Peer Review Article | Open Access | Published 7th January 2025
To Determine the Microbial Recovery from Different Surfaces Using a Standard Contact Plate Sampling Method
T Eaton, K Capper, M Ward, C Tobin, J Bright - AstraZeneca, Macclesfield, UK | EJPPS | 294 (2024) | https://doi.org/10.37521/ejpps29402 | Click to download pdf
Summary
The most appropriate sampling method to be utilised by 55 mm diameter tryptone soya agar (with neutralisers) contact plates to recover naturally occurring surface microbial contamination from hard surfaces has previously been determined. This sampling method was used to investigate the recovery from different surfaces, typical of those that are routinely sampled in a cleanroom. These were a polyester garment, stainless steel, cleanroom latex gloves, workstation barrier EDPM gauntlets and cleanroom goggles copolyester lens. The surfaces had been contaminated with microbe-carrying particles (MCPs) dispersed from people following exposure within heavily populated environments, and is more representative of the contamination that is found within cleanrooms. It was determined that the polyester garment, latex gloves and EPDM barrier gauntlet all had a recovery efficiency of around 70% and the copolyester lens goggles and stainless steel tray had a higher recovery of efficiency of around 80%.

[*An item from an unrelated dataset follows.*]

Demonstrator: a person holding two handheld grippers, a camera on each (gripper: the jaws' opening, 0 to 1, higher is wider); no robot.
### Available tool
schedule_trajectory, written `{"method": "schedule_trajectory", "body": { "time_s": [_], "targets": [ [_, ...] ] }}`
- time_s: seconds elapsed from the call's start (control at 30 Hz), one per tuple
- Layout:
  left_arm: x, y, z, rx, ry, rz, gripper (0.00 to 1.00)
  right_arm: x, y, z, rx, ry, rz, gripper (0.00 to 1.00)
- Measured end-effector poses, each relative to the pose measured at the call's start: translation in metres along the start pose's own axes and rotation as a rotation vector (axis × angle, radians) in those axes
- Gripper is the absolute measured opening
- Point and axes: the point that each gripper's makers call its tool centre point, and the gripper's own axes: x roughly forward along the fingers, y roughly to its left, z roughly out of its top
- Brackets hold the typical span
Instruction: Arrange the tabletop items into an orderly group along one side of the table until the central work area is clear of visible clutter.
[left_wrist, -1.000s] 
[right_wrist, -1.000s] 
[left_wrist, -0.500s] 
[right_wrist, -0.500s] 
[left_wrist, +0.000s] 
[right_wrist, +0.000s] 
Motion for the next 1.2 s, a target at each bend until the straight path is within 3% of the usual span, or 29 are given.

Key words: Microbiological surface contamination, contact plates, RODAC plates, microbe-carrying particles (MCPs), environmental monitoring, recovery efficiency.
1. INTRODUCTION
For sterile products manufacturing, it is a requirement of Annex 1 of the European Union Guide to Good Manufacturing Practice (EU GGMP)¹ that microbiological monitoring of cleanrooms includes the use of 55 mm diameter contact plates for sampling defined surface locations. The Guide includes limits to be applied to this monitoring and the expectation is that supporting data for the recovery efficiency of the sampling method, and for differing surfaces, should be available.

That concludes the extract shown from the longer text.